European Union foreign policy chief Catherine Ashton on Friday parroted Palestinian Authority officials saying renewed Jersualem construction by Israel was a threat to the "two-state solution."
Ashton said she deeply regets "information of the publicly stated intention of the Israeli government to continue settlement expansion in east Jerusalem," adding that the EU has "repeatedly called on Israel to end all settlement activity."
Continued construction in the Judea, Samaria, and Jerusalem, Ashton said, "threatens the viability of an agreed two-state solution and undermines ongoing efforts to resume negotiations."
Arutz Sheva notes: Ashton's comments were in reference to Interior Minister Eli Yishai's appoval Thursday of 1,600 new housing units in Jerusalem's Ramat Shlomo neighborhood, which in fact is northern Jerusalem, between Ramot with 60,000 Jewish residents and the Har Hotzvim Industrial Park.

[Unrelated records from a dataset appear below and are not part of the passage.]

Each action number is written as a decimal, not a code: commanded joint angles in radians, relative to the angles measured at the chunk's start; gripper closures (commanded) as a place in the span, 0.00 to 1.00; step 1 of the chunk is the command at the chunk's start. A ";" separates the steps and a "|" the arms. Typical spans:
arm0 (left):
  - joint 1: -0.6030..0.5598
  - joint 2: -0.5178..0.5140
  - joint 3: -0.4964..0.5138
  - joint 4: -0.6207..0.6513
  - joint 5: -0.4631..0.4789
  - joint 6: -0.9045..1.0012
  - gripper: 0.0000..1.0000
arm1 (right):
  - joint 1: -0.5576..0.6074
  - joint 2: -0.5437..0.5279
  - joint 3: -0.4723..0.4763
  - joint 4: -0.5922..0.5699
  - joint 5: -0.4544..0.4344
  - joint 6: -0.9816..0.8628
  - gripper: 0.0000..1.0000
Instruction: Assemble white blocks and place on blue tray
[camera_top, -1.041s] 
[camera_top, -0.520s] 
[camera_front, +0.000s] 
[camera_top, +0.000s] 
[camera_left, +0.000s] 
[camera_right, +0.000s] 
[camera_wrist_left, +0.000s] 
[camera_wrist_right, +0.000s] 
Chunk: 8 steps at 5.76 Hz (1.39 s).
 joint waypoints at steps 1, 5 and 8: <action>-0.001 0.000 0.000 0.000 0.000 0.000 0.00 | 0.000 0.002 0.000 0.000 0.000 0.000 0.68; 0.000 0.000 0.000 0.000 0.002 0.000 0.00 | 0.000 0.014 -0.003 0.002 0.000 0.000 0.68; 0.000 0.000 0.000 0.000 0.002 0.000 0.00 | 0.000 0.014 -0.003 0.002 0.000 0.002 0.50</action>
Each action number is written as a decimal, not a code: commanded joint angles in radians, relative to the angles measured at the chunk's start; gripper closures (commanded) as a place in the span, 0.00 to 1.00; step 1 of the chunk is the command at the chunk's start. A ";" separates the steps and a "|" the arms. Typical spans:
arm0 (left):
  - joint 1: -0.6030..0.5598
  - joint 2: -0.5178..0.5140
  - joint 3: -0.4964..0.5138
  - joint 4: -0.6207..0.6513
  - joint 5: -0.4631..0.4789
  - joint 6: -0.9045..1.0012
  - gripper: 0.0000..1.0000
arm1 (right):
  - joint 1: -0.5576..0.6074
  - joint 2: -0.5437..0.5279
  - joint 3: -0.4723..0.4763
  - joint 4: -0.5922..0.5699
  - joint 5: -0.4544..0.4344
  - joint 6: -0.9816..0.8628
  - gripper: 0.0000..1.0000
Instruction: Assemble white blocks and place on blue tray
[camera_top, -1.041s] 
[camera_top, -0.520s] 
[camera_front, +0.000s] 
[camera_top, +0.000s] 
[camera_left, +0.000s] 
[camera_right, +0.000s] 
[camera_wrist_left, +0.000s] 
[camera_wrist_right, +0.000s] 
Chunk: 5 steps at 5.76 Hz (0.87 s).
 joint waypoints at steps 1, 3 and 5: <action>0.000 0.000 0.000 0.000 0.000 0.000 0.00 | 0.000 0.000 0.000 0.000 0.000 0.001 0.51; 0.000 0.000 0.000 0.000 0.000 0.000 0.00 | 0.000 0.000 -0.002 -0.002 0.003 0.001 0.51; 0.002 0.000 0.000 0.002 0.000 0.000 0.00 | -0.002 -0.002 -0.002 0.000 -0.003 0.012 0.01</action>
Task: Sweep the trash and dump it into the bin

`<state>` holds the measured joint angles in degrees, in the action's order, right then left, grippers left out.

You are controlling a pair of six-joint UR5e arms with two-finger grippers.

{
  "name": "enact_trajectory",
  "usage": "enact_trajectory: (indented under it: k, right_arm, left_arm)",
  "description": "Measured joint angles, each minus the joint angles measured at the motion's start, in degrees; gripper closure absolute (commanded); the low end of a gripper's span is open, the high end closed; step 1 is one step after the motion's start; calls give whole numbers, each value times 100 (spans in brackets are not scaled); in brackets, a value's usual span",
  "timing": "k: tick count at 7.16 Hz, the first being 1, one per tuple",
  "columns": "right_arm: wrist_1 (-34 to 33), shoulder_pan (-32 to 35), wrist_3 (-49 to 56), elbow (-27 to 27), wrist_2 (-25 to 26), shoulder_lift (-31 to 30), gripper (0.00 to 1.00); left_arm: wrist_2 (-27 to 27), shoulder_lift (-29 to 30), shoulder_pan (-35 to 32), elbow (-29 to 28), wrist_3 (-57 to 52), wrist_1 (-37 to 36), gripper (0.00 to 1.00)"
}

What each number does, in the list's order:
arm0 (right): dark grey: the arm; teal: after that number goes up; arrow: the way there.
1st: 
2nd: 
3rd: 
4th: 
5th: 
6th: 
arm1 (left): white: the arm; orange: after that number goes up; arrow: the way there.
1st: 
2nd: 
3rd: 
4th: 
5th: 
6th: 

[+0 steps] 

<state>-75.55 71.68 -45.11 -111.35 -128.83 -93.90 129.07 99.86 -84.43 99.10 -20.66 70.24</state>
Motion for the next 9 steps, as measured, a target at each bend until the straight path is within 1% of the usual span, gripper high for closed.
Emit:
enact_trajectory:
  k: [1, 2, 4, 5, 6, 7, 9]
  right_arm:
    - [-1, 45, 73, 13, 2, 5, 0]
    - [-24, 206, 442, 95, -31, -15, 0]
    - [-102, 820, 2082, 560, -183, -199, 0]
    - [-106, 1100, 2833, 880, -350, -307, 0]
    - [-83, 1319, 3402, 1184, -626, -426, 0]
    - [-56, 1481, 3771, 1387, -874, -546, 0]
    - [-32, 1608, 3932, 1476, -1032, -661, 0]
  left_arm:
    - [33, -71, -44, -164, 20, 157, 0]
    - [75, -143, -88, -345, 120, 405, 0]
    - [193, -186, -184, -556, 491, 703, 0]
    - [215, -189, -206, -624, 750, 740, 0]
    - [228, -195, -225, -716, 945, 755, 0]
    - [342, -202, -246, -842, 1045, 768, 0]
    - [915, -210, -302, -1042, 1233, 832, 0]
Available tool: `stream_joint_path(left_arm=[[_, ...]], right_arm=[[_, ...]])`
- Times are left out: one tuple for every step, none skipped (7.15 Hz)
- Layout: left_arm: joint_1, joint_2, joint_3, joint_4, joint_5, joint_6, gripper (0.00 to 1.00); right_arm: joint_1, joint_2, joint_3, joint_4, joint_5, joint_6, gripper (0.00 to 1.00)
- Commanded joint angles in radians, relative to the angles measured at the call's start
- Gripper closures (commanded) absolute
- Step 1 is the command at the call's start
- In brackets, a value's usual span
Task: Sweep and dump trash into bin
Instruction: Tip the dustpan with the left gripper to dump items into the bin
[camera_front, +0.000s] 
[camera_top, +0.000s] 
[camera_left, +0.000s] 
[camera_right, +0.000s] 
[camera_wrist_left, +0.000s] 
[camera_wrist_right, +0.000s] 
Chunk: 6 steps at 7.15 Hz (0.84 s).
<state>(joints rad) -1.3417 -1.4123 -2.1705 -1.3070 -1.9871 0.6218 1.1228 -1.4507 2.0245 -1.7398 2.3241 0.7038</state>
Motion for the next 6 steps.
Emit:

It was empty hills before the reunification of the city in 1967. Ms Ashton would do well to look at a map of the city.
Arabs and anti-Zionist media call all areas reunited with Jerusalem in 1967 "eastern Jerusalem", giving the impression that the eastern, Arab-populated section that was occupied by Jordan until then is going to have an influx of thousands of Jews that will crowd Arab out.
At the beginning of next week, the Interior Ministry is expecting to give the final approval to two additional projects in Jerusalem – 2,000 housing units in southern Jerusalem's Givat Hamatos, adjacent to Gilo and once used as an absorption center for Ethiopian Jews, and 625 units in Pisgat Ze’ev in northern Jerusalem past French Hill, Yishai’s spokesman Roei Lachmanovich said.
Israel, whose government returned to its historic capital of thousands of years since the inception of the modern Jewish state, regards Jerusalem as anything but a "settlement" and has said it will remain Israel's eternal and undivided capital.